======== GIVEN RECORDS

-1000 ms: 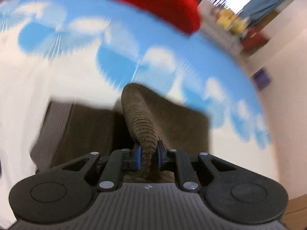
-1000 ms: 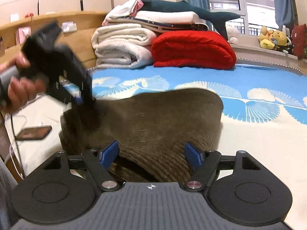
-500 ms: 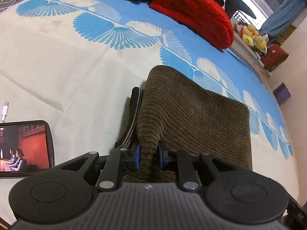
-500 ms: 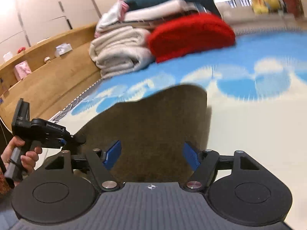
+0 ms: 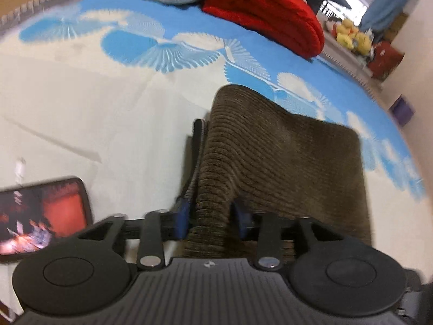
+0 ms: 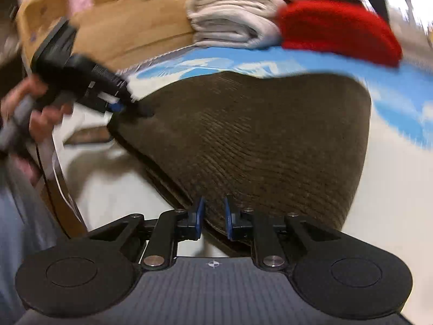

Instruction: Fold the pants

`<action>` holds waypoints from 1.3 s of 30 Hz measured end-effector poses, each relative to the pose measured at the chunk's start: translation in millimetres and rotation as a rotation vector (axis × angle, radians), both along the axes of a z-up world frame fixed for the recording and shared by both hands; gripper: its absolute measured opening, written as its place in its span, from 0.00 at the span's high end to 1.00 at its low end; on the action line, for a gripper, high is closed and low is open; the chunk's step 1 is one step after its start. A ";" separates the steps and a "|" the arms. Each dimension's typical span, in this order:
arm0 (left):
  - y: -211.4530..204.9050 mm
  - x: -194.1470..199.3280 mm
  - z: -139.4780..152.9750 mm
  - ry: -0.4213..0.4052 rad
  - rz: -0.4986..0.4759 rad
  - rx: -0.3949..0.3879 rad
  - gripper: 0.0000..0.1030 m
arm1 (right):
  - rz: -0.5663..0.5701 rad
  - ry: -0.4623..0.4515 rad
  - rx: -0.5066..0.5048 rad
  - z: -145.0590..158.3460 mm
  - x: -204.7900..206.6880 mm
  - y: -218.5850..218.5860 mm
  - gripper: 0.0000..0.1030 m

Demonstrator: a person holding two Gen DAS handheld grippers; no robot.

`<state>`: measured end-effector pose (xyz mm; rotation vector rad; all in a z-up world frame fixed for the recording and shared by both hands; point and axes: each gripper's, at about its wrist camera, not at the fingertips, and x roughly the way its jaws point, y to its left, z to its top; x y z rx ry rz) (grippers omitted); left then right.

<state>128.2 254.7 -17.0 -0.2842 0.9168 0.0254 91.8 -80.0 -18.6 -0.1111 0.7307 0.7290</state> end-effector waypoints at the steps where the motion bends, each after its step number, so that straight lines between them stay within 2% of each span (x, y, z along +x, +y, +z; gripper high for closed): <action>1: -5.3 -1.9 2.5 -0.008 0.006 0.057 0.37 | 0.024 -0.046 -0.039 0.3 -5.3 4.9 0.83; 2: -9.0 -3.0 5.0 -0.013 0.006 0.083 0.37 | 0.033 -0.076 -0.056 0.2 -8.7 7.2 0.83; 4: -14.1 -8.0 13.6 -0.017 -0.010 0.057 0.36 | 0.008 -0.091 -0.033 4.3 -11.9 5.8 0.79; 6: -23.7 -16.7 23.3 -0.062 -0.030 0.032 0.29 | -0.016 -0.060 0.064 21.6 -10.8 -0.1 0.76; 7: -31.2 -19.4 25.7 -0.077 -0.038 0.044 0.26 | -0.020 -0.070 0.119 30.6 -10.6 -1.9 0.76; 9: -48.1 -19.8 22.2 -0.080 -0.043 0.107 0.18 | -0.036 -0.098 0.146 39.3 -8.7 2.1 0.75; 12: -67.8 -16.4 -1.0 -0.006 -0.076 0.257 0.17 | -0.036 -0.078 0.087 26.4 1.3 26.5 0.75; 14: -69.6 -19.5 -14.7 0.001 -0.072 0.294 0.11 | -0.017 -0.049 -0.024 4.5 1.7 42.6 0.73; 16: -61.8 -19.9 -14.2 0.012 -0.050 0.253 0.11 | 0.013 -0.142 -0.061 -1.2 -13.0 46.6 0.72; 18: -56.6 -22.3 -13.2 0.014 -0.044 0.243 0.10 | 0.036 -0.172 -0.084 3.5 -18.4 47.7 0.70; 21: -59.4 -33.7 -8.8 0.014 -0.044 0.268 0.10 | 0.016 -0.101 -0.023 13.3 -13.3 37.5 0.67; 24: -58.0 -53.5 -6.6 0.033 -0.004 0.243 0.10 | -0.020 -0.032 0.019 21.5 -10.6 22.5 0.61; 26: -59.9 -68.0 -3.6 0.055 -0.001 0.231 0.10 | -0.051 0.016 0.039 27.8 -7.4 12.0 0.45; 29: -65.7 -85.6 -2.1 0.058 -0.011 0.230 0.10 | -0.097 0.046 0.066 37.3 -9.9 -0.9 0.33; 32: -67.6 -96.8 11.3 0.017 -0.011 0.179 0.10 | -0.141 0.065 0.104 46.2 -8.0 -17.3 0.26; 36: -64.4 -89.7 36.0 -0.046 0.023 0.153 0.10 | -0.209 0.088 0.155 52.3 -1.8 -39.1 0.23; 39: -66.0 -76.3 45.9 -0.062 0.042 0.183 0.10 | -0.238 0.089 0.166 53.1 -1.1 -47.1 0.22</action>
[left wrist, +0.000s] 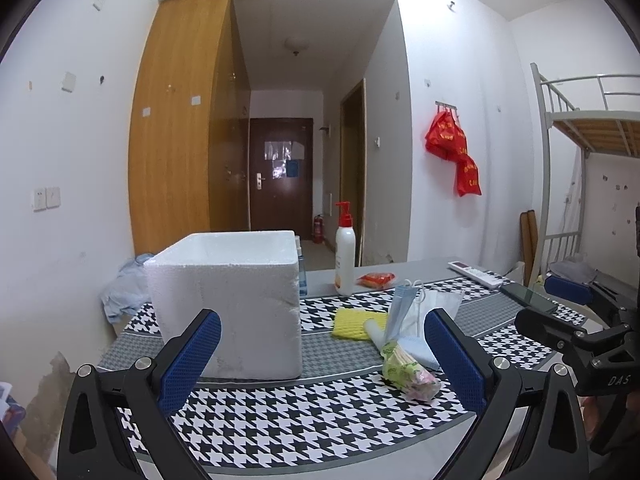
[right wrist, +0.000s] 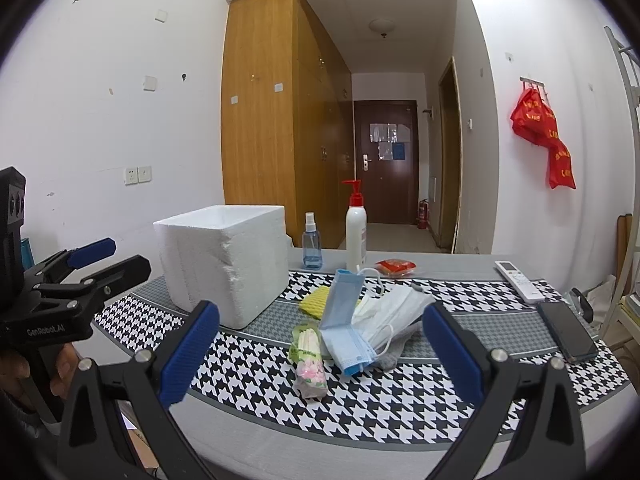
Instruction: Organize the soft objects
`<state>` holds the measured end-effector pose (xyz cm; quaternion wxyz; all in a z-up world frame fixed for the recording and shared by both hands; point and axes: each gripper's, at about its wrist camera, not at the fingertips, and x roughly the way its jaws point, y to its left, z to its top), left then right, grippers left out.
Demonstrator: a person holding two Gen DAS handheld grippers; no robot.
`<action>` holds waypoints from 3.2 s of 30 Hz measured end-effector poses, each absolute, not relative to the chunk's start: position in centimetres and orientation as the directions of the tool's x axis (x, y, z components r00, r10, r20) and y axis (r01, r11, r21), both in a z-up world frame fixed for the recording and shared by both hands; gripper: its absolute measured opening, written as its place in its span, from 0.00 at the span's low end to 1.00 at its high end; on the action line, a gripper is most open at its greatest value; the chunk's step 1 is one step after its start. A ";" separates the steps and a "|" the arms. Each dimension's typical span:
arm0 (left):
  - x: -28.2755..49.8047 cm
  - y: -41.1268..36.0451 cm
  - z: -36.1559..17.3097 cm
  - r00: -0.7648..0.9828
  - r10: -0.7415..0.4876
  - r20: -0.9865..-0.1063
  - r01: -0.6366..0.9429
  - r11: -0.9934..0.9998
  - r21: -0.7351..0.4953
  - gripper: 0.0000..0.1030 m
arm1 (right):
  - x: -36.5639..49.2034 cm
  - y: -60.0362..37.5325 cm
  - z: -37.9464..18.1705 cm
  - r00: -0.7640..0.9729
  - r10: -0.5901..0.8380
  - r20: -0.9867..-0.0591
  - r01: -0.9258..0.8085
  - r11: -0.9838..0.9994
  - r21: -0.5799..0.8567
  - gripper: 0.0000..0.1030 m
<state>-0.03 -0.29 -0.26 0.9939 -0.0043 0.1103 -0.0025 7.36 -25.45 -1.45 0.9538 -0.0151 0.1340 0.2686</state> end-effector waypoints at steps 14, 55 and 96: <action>0.2 -0.2 -0.5 0.974 -0.001 -0.229 -0.002 1.000 -0.012 0.99 | 7.2 -25.5 -1.4 0.815 0.517 -0.264 -0.524 0.851 0.049 1.00; 4.5 -1.5 -2.3 0.935 -0.055 -0.350 0.054 0.998 -0.012 0.99 | 11.3 -25.7 -3.4 0.802 0.472 -0.365 -0.492 0.870 0.043 1.00; 14.1 -8.1 -9.8 0.748 -0.119 -0.653 0.080 0.993 -0.090 0.93 | 16.9 -29.7 -7.7 0.773 0.429 -0.468 -0.435 0.895 0.102 1.00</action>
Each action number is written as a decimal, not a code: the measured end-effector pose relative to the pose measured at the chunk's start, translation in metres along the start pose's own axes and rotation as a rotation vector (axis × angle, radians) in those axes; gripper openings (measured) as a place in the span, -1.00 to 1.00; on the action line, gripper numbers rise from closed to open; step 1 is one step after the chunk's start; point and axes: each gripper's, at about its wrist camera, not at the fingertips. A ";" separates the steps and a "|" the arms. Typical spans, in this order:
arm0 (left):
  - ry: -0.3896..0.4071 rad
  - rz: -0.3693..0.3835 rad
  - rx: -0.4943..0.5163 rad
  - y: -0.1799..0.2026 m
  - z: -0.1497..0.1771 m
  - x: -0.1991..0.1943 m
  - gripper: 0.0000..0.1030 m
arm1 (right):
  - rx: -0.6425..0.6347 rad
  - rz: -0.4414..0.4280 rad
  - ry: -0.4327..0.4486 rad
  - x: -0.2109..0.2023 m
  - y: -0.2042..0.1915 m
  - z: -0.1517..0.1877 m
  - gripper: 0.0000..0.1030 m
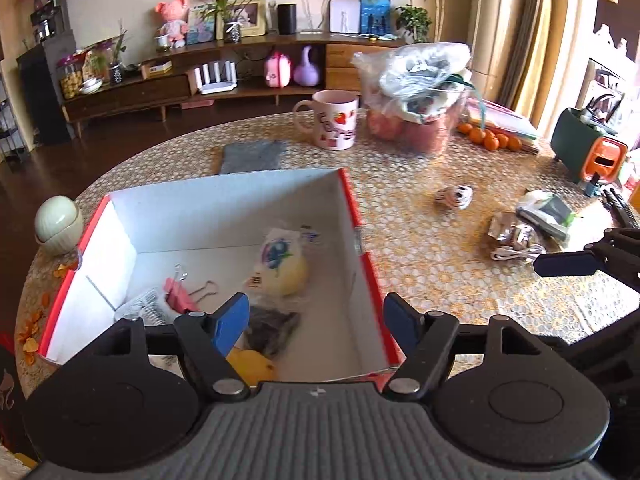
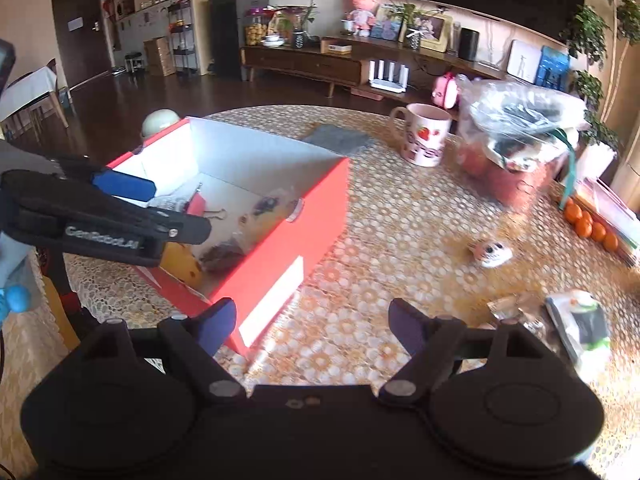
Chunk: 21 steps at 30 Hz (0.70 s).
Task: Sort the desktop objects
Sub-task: 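Withdraw both tools from the shoebox back over the table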
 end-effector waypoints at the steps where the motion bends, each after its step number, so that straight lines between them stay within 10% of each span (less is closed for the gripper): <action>1: 0.001 0.009 0.008 0.006 -0.001 0.000 0.42 | 0.008 0.008 -0.002 -0.002 0.005 0.002 0.62; 21: -0.024 0.127 0.147 0.123 -0.034 0.040 0.60 | 0.133 0.136 -0.028 -0.022 0.128 0.042 0.63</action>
Point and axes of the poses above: each gripper's, at about its wrist camera, not at the fingertips, and x roughly the way its jaws point, y to its right, z to its underside, and after that the axes turned 2 degrees about -y, right-handed
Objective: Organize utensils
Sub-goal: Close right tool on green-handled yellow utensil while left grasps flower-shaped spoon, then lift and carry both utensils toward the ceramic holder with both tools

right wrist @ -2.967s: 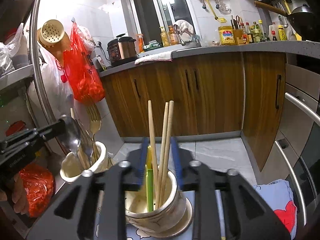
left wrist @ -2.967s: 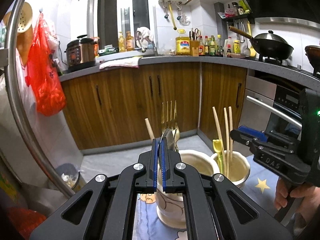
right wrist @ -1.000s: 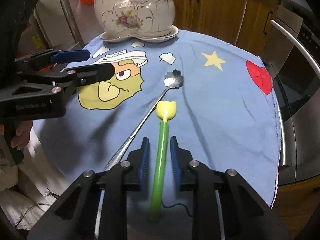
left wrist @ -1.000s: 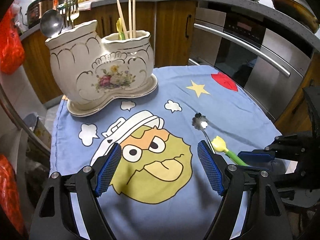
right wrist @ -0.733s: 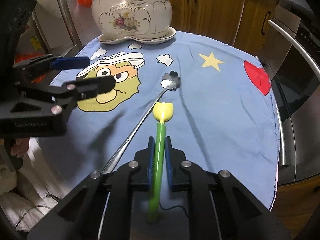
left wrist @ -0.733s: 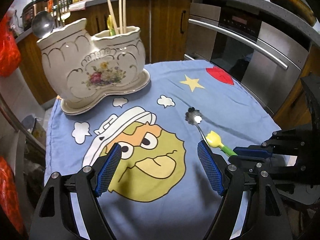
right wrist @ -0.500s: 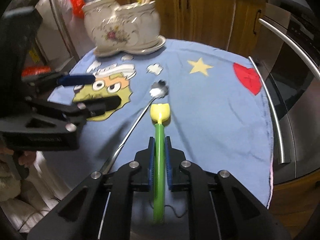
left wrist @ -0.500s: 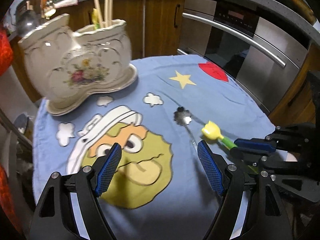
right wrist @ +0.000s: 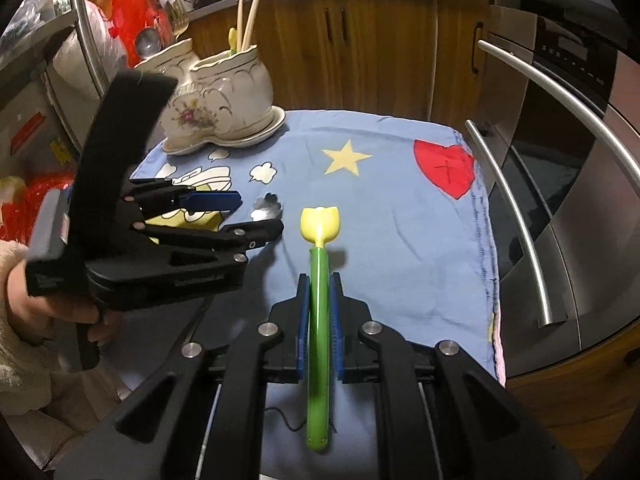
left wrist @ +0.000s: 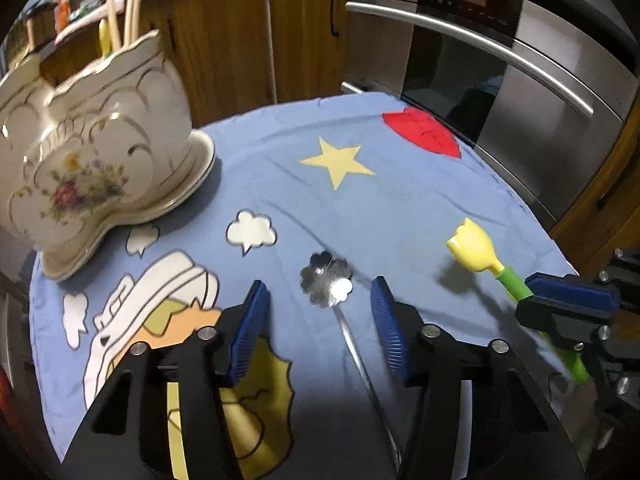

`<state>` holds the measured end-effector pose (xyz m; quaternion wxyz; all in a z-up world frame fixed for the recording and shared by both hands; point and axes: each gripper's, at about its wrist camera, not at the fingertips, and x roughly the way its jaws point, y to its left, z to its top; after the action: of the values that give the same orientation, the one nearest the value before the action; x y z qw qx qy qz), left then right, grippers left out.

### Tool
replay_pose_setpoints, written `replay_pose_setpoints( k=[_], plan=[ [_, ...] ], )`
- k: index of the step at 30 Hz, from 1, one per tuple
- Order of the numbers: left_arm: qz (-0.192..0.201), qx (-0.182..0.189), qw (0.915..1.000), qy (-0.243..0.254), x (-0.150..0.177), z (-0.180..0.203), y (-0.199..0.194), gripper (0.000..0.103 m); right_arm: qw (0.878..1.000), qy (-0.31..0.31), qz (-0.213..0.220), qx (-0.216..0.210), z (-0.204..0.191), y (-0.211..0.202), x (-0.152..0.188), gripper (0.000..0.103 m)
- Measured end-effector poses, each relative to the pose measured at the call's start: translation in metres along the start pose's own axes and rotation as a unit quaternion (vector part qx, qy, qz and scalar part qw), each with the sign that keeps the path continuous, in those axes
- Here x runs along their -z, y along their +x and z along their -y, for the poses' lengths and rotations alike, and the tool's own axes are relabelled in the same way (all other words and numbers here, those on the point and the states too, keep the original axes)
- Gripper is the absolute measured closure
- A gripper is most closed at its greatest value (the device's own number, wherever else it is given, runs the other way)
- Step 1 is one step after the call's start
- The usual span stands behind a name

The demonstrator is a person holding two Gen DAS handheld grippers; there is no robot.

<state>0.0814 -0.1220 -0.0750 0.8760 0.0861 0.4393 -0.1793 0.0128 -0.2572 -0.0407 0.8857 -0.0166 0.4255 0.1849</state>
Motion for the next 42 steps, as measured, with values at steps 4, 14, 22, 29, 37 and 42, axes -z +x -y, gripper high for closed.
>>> replay_pose_setpoints(
  k=[4, 14, 22, 29, 37, 42],
  plan=[
    [0.009, -0.004, 0.9998, 0.015, -0.002, 0.003, 0.003, 0.069, 1.0, 0.003, 0.005, -0.003, 0.003, 0.001, -0.001, 0.093],
    [0.038, 0.023, 0.999, 0.001, -0.001, -0.009, -0.02, 0.075, 1.0, 0.006, 0.016, -0.008, 0.0, 0.0, -0.001, 0.093],
    [0.081, 0.023, 0.9962, -0.021, 0.002, -0.033, -0.064, 0.075, 0.999, 0.002, 0.037, -0.018, -0.009, -0.003, -0.011, 0.093],
    [0.117, 0.006, 0.9921, -0.045, 0.004, -0.059, -0.103, 0.075, 0.998, -0.005, 0.06, -0.031, -0.03, -0.001, -0.03, 0.093],
    [0.185, -0.031, 0.9805, -0.06, -0.014, -0.101, -0.159, 0.075, 0.993, -0.013, 0.107, -0.053, -0.053, 0.001, -0.082, 0.093],
    [0.232, -0.065, 0.9682, -0.068, -0.043, -0.132, -0.188, 0.075, 0.986, -0.007, 0.15, -0.071, -0.064, 0.002, -0.124, 0.093]
  ],
)
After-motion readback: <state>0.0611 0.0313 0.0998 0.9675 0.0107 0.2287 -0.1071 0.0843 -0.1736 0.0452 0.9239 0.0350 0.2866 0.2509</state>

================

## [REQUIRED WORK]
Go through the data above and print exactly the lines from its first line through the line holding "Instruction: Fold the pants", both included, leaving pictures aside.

## [TASK ANSWER]
-1000 ms: 
-1000 ms: 
-500 ms: 
-500 ms: 
+0 ms: 
+0 ms: 

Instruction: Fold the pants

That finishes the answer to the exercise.